Aprovechando la oscuridad de la madrugada, las unidades armadas se acercaron a las ciudades, se colaron por sus calles y sorprendieron a policías y habitantes, y al país y al mundo. De un día para otro del nuevo año 1994, el indígena Ejército Zapatista de Liberación Nacional (EZLN) ocupó parte importante de Chiapas y declaró la guerra al gobierno mexicano. La reacción de éste fue instintiva, militar e inmediata: helicópteros, vehículos armados, encarnizados combates en Ocosingo, en las rutas y cuarteles y ejecuciones de indígenas capturados.
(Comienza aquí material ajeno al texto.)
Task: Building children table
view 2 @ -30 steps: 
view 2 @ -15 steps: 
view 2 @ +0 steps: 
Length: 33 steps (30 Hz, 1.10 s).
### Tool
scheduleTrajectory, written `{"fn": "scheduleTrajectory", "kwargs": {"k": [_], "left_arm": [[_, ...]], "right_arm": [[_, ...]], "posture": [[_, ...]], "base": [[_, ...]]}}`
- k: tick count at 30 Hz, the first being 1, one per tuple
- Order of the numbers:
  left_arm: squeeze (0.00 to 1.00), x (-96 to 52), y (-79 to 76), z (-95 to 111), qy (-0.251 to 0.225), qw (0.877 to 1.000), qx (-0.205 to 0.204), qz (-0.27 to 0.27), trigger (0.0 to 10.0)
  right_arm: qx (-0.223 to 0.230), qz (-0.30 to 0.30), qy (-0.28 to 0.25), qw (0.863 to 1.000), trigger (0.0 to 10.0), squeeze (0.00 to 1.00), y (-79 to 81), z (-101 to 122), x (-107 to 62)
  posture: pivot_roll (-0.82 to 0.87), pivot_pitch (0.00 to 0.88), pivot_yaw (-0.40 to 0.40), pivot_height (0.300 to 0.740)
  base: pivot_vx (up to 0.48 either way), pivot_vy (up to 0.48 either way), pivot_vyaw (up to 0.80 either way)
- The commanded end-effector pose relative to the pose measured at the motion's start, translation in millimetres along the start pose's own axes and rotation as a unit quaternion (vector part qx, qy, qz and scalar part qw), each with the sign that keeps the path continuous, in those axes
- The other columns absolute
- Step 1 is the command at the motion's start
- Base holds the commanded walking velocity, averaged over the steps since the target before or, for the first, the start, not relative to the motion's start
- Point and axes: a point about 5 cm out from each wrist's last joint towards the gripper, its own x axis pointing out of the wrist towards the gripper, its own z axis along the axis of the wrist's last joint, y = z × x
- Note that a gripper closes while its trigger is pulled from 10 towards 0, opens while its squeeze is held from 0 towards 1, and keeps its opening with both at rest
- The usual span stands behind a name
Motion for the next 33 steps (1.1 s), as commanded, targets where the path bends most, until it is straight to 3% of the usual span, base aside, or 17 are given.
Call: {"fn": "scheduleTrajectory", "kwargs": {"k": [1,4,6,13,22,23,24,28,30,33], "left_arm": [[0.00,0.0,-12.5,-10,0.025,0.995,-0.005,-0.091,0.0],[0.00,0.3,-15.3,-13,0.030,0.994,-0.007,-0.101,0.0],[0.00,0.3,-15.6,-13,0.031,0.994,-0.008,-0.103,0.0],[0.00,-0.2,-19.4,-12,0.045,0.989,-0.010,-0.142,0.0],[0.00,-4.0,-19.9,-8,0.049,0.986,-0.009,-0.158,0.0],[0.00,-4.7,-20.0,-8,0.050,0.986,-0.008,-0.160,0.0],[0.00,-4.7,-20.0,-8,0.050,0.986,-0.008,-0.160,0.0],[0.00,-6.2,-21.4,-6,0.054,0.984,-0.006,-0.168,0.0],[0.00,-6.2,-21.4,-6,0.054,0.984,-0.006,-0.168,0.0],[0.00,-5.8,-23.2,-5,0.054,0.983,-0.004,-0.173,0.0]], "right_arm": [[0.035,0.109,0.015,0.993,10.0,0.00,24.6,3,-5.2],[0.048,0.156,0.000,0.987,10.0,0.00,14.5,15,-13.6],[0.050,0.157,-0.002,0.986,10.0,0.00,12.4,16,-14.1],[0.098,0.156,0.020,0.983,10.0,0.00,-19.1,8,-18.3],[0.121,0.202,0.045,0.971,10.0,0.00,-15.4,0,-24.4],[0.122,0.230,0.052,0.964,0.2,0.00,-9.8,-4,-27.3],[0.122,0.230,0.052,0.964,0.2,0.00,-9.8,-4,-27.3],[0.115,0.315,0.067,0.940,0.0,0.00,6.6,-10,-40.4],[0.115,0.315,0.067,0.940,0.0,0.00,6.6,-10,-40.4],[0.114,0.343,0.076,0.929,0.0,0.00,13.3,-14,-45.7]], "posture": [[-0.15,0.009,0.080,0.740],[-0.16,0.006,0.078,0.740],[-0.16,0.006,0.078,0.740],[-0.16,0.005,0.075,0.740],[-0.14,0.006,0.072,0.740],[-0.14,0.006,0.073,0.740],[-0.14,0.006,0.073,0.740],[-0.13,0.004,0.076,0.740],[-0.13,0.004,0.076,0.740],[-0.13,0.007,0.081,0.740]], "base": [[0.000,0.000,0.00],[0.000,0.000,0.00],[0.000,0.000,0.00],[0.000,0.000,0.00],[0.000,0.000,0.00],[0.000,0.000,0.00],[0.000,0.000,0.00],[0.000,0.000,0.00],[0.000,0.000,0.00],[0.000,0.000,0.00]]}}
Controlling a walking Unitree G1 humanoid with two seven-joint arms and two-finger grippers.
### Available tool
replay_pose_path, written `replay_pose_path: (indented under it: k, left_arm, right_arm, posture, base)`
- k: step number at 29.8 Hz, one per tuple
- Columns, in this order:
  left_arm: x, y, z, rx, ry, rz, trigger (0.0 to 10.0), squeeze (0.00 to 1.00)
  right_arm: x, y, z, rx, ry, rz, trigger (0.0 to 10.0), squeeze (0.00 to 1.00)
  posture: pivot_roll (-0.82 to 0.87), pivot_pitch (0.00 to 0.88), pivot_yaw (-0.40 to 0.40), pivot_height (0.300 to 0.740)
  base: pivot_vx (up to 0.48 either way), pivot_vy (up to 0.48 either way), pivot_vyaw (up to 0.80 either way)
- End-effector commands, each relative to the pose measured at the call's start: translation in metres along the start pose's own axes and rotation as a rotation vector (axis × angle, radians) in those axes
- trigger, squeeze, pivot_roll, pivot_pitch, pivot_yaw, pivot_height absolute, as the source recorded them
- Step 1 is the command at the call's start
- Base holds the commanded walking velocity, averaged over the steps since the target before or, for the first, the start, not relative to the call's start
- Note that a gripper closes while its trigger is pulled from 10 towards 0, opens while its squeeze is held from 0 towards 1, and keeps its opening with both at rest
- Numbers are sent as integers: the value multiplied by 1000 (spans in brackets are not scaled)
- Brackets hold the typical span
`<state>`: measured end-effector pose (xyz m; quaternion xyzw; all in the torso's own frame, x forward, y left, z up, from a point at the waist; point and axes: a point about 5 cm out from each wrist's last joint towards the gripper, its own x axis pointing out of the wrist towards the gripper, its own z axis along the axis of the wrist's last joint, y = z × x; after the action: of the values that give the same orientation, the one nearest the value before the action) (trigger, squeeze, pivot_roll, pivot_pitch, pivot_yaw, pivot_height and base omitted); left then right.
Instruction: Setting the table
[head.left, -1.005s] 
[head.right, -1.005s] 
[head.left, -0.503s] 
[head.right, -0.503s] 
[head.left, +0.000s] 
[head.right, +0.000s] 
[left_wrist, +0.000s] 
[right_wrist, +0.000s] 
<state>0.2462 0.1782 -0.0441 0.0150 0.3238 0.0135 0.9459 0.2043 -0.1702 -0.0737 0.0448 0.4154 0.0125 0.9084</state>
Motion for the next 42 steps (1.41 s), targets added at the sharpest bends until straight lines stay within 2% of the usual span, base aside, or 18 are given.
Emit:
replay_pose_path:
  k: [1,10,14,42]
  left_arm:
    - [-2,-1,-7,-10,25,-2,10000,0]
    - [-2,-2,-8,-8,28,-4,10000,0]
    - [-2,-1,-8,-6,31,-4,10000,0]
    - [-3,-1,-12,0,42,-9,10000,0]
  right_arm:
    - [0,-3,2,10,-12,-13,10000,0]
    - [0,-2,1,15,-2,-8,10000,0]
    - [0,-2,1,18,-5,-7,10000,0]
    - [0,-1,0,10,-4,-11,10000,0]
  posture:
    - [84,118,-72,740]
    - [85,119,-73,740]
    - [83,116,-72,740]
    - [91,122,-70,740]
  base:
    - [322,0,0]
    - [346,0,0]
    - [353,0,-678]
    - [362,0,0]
No había todavía arraigado esta estrategia cuando ya masivas manifestaciones, sobre todo en la capital del país, demandaban el inmediato alto al fuego y exigían un diálogo en la catedral de San Cristóbal.
El gobierno cedió y la historia de un país tachonado de revueltas y de autoritarismo, pero también de esperanzas, y de la fuerza y determinación de los indígenas rebeldes lograron así evitar una guerra que se perfilaba prolongada y muy costosa en vidas y en la frustración de la capacidad del país de encontrar soluciones. Capitalizó el movimiento la fuerza de la importante rebelión armada y de la masiva sublevación electoral que apenas seis años antes (1988) había minado profundamente al régimen y que, abandonada por sus iniciales dirigentes, se conservaba intacta. Con esto, los actores del acuerdo de 1994 lograron fuerza y argumento y pudieron evitar un prolongado itinerario de sangre y enfrentamientos militares, como ya se estaban dando desde los años 60 en Guerrero y en las universidades del país.
Hoy, tres décadas después, la República ha aprendido, a pesar del intento saboteador de Zedillo y otro personaje todavía hoy en el gobierno de la 4T, que, en forma muy distinta y profunda a la neoliberal y fincado en su pluralidad, se puede construir un país y autonomías regionales. Espacios con otras formas de organización de la educación, de la economía y relaciones inversas (sic) entre gobierno y gobernados, un distinto ejercicio del poder.